Eight of the ten top-selling pharmaceutical products in 2016 were biopharmaceuticals – drugs produced in or obtained from biological sources – most of which are large therapeutic proteins. Advantages of proteins as therapeutic agents are their high specificity, large therapeutic impact, and long in vivo half-life.  Due to the very complex structure of therapeutic proteins and their production in host organisms, drug development is very challenging, as the biotechnological production process and its natural variability significantly affect the chemical structure, and hence, biological and therapeutic function of the target molecule. Therefore, biotherapeutics have to be extensively characterized in order to prove structural integrity and therapeutic safety of the product. From the “totality-of-the-evidence-concept of biosimilarity”, we learn that multiparametric, physico-chemical characterization represents the fundament of evidence providing sufficient structural, functional, nonclinical, and clinical data to demonstrate that no clinically meaningful differences in quality, safety, or efficacy are observed compared to a reference product. This concept is also essential in the approval of “generic” biopharmaceuticals (so-called biosimilars) after expiration of patent protection for the originator biopharmaceuticals.

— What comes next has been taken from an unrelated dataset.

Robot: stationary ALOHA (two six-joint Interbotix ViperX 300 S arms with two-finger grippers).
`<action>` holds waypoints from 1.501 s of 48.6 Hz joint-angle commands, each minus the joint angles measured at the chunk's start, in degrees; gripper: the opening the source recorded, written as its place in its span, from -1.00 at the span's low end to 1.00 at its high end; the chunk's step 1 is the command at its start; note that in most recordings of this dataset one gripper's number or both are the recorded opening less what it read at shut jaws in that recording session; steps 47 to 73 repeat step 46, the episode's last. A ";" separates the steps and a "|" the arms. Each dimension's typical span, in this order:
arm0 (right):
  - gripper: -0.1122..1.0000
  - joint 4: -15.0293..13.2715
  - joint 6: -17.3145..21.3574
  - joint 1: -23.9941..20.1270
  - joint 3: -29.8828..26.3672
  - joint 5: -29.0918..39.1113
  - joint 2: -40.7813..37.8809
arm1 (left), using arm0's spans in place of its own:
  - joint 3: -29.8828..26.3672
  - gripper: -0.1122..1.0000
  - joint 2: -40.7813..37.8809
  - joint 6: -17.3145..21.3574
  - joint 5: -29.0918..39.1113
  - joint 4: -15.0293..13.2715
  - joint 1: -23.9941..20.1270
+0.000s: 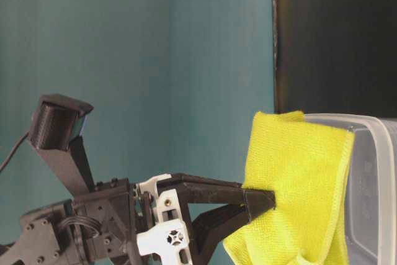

The Christian Doppler Laboratory for Innovative Tools for the Characterization of Biosimilars (short CDL for Biosimilar Characterization) was, therefore, installed in 2013 at the Paris-Lodron University of Salzburg with the ambitious aim of developing and implementing novel analytical tools for the multiparametric, physico-chemical characterization of molecular attributes of biotherapeutics. Five scientific experts of the Department of Biosciences contributed their knowhow: Hans Brandstetter in protein structural and functional analysis, Chiara Cabrele (later together with Mario Schubert) in polypeptide synthesis and modification as well as in nuclear magnetic resonance spectroscopy, Gabriele Gadermaier in protein expression and biochemical and functional protein characterization, Christian Huber in protein separation and analysis by chromatography and mass spectrometry, and Hanno Stutz in protein separations by electromigrative techniques. The scientific program was shaped through the cooperation with two industry partners rating among the largest worldwide active in the area of biosimilar production, namely Novartis, as well as marketing and analytical solutions for protein characterization (Thermo Fisher Scientific). Consequently, the CDL research team was confronted with cutting-edge real-life problems of the biopharmaceutical and instrument industry. The collaboration in the Christian Doppler Laboratory was extremely friendly and productive, leading to a number of novel tools for the characterization both of the structure and function of therapeutic proteins.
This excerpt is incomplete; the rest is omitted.